**Instructions to follow**:
Return all lines from the listing below that include the word "sticker".

**Source material**:

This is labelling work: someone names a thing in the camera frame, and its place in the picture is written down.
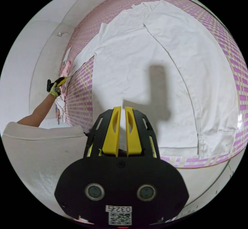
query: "yellow plastic part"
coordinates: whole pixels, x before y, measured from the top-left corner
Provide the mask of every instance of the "yellow plastic part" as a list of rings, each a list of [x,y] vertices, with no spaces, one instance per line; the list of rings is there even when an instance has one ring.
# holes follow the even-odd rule
[[[88,157],[90,157],[92,147],[93,147],[93,145],[91,145],[91,147],[90,147],[90,149],[89,149]]]
[[[131,107],[125,107],[126,115],[126,137],[127,137],[127,156],[141,154],[142,148],[138,129],[136,126],[134,112]]]
[[[152,147],[153,157],[157,158],[157,154],[156,154],[155,147],[154,147],[153,140],[152,140],[151,136],[150,136],[150,143],[151,143],[151,147]]]
[[[114,107],[104,140],[102,151],[104,154],[118,156],[120,137],[121,107]]]

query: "printed number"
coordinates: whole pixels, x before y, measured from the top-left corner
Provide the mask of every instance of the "printed number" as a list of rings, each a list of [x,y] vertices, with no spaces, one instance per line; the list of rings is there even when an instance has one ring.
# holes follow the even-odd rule
[[[106,212],[115,212],[115,213],[131,213],[132,207],[116,207],[116,206],[106,206]]]

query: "white sleeve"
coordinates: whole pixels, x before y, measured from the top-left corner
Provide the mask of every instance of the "white sleeve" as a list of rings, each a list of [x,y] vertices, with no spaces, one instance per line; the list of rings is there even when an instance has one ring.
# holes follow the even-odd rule
[[[83,158],[86,141],[81,126],[43,129],[10,122],[2,135],[7,156],[24,185],[46,207],[65,217],[55,188],[62,172]]]

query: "screw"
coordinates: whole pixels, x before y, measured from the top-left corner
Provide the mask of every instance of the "screw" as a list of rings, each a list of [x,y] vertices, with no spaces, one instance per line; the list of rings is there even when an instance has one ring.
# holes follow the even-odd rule
[[[119,162],[117,163],[117,167],[118,167],[118,168],[124,168],[124,167],[125,167],[125,162],[119,161]]]

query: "label sticker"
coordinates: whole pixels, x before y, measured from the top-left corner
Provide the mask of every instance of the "label sticker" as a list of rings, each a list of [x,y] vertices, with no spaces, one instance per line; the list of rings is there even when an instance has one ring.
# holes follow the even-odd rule
[[[108,224],[115,226],[132,225],[132,213],[108,213]]]
[[[131,213],[132,212],[132,207],[117,207],[117,206],[106,205],[105,212]]]
[[[108,224],[115,226],[132,225],[132,207],[106,205],[105,212],[108,212]]]

**Task output**:
query: "label sticker"
Provide the mask of every instance of the "label sticker" as a list of rings, each a list of [x,y] vertices, with no spaces, one instance per line; the list of rings is there even when an instance has one ring.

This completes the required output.